From the entries below, gather every line containing the string "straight".

*Material provided*
= = = = = = =

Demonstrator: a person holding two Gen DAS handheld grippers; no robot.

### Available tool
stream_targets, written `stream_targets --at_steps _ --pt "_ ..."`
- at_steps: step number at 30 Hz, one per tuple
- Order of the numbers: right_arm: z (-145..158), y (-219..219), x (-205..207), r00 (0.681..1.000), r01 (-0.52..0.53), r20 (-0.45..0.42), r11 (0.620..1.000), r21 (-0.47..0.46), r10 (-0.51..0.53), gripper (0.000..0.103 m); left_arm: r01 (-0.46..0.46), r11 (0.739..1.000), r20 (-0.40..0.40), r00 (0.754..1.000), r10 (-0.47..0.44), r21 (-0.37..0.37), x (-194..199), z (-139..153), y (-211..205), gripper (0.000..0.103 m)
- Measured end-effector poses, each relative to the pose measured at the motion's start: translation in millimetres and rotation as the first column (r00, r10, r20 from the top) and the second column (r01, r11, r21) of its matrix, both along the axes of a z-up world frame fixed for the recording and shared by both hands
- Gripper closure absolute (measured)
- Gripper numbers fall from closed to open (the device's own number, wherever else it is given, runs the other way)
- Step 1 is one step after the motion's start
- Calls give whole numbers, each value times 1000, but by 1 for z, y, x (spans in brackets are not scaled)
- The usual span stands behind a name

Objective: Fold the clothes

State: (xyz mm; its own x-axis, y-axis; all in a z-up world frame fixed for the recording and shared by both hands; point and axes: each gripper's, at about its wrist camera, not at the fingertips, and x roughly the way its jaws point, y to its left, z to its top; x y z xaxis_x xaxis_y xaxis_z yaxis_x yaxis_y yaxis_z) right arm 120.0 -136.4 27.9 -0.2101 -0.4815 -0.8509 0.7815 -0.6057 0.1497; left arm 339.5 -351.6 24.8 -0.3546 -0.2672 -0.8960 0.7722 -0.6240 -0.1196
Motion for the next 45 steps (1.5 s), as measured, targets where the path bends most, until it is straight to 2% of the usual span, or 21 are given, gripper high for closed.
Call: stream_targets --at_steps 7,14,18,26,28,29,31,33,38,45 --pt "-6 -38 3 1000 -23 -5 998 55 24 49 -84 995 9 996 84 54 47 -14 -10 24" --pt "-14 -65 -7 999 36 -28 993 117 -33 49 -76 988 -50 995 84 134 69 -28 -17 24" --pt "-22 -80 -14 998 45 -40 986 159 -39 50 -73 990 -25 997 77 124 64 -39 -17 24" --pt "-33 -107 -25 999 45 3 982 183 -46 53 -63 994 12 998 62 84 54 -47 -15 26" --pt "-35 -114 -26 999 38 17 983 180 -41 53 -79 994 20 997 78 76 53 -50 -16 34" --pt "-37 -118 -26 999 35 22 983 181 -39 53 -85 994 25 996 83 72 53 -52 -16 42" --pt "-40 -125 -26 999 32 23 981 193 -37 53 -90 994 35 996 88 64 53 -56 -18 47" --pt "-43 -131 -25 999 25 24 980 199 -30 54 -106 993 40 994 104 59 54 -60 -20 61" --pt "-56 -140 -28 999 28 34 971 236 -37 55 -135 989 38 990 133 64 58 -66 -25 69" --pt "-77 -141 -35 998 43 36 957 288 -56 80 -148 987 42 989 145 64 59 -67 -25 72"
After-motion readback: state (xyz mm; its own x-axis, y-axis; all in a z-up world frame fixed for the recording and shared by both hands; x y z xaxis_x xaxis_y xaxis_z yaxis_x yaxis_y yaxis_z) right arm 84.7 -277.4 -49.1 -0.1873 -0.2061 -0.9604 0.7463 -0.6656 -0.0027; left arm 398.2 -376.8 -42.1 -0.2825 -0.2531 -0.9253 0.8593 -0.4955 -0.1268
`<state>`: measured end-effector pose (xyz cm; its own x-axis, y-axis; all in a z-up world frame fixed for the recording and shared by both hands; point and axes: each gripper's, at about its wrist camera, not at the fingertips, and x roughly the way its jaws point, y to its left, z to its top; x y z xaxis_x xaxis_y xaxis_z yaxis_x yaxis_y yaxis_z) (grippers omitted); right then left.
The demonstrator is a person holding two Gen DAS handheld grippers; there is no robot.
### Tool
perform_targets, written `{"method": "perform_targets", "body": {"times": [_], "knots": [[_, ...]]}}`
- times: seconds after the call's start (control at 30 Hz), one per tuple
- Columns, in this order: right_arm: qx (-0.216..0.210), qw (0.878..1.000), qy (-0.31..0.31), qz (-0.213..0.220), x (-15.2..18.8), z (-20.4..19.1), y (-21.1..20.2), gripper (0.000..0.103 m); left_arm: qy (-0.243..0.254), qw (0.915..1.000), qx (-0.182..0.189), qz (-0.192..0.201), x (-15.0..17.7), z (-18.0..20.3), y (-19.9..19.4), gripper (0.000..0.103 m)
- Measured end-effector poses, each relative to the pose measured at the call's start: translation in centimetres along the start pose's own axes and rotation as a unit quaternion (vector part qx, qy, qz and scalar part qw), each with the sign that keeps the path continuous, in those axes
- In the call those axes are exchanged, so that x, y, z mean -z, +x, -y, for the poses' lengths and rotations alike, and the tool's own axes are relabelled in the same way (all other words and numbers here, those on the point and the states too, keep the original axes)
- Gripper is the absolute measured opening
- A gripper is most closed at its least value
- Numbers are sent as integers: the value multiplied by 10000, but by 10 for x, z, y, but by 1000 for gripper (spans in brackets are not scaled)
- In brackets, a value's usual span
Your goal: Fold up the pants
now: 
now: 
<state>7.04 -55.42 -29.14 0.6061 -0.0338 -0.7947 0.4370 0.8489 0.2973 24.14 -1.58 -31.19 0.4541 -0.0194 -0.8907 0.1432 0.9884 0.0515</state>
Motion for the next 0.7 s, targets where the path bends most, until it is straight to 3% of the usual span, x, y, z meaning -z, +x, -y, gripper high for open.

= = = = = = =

*Solution for this task*
Motion for the next 45 steps (1.5 s), as measured, targets where the path bends most, until it is straight to 2% of the usual span, or 21 are given, gripper high for closed.
Motion for the next 0.7 s, targets where the path bends most, until it is straight to 3% of the usual span, x, y, z meaning -z, +x, -y, gripper high for open.

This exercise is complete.